▸ **PROBLEM DETAILS**
For each line below that holds the word "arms", make a copy.
((
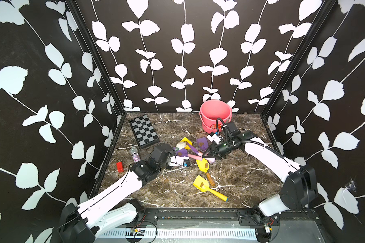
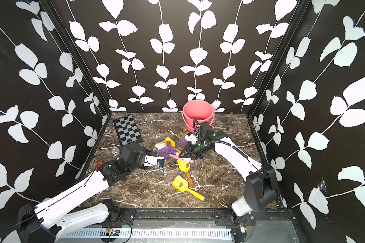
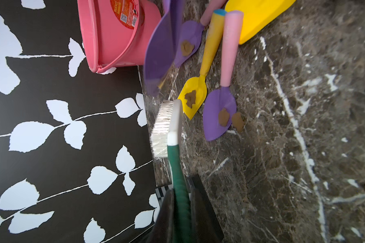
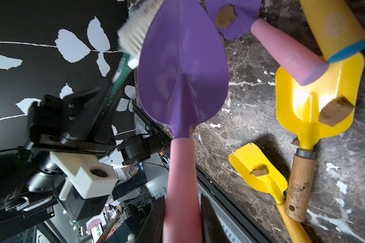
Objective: Brush the soil off the hand trowel and place it into the bucket
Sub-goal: Brush off the soil from the hand trowel.
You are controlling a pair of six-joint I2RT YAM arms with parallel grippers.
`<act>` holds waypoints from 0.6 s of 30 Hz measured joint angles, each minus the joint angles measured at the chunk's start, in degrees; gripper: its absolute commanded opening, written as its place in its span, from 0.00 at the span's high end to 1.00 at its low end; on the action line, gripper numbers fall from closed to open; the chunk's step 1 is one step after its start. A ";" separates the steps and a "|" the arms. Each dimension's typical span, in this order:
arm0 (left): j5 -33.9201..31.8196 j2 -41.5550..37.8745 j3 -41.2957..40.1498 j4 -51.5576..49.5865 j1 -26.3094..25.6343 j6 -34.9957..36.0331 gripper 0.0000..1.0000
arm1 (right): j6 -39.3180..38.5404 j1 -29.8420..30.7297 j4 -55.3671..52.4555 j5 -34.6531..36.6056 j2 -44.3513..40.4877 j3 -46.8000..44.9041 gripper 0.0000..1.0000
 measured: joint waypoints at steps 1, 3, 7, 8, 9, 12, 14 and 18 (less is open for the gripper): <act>0.28 0.15 0.00 0.04 -0.85 -0.11 1.00 | 0.55 0.00 0.76 -0.07 -0.07 0.00 1.00; 1.40 0.72 0.00 0.07 -2.38 -0.50 1.00 | 1.84 0.02 2.75 -0.20 -0.07 0.00 1.00; 3.78 1.62 0.00 0.83 -3.76 -2.01 1.00 | 3.80 0.72 5.84 -0.50 0.26 0.00 1.00; 4.13 1.68 0.00 1.49 -3.82 -2.36 1.00 | 4.31 1.07 6.58 -0.66 0.55 0.00 1.00; 4.17 1.73 0.00 2.21 -3.85 -2.51 1.00 | 4.72 1.38 7.34 -0.81 0.83 -0.15 1.00; 3.37 1.73 -0.17 3.63 -3.89 -2.32 1.00 | 5.49 1.68 8.76 -1.20 1.03 -1.40 1.00; 2.14 1.68 -1.25 4.79 -3.91 -1.84 1.00 | 5.88 1.64 9.46 -1.51 1.03 -2.03 1.00; -0.46 0.74 -3.41 5.99 -3.52 -1.44 1.00 | 6.54 0.83 9.88 -1.81 0.37 -4.63 1.00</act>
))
▸ **TASK RESULT**
You are controlling a pair of six-joint I2RT YAM arms with parallel grippers.
`<act>` holds waypoints from 0.6 s of 30 Hz measured joint angles, each minus the joint angles measured at the chunk's start, in degrees; gripper: its absolute commanded opening, written as its place in its span, from 0.00 at the span's high end to 1.00 at its low end; on the action line, gripper numbers fall from closed to open; the chunk's step 1 is one step after its start. A ";" separates the steps and a "|" the arms. Each dimension's typical span, in this order:

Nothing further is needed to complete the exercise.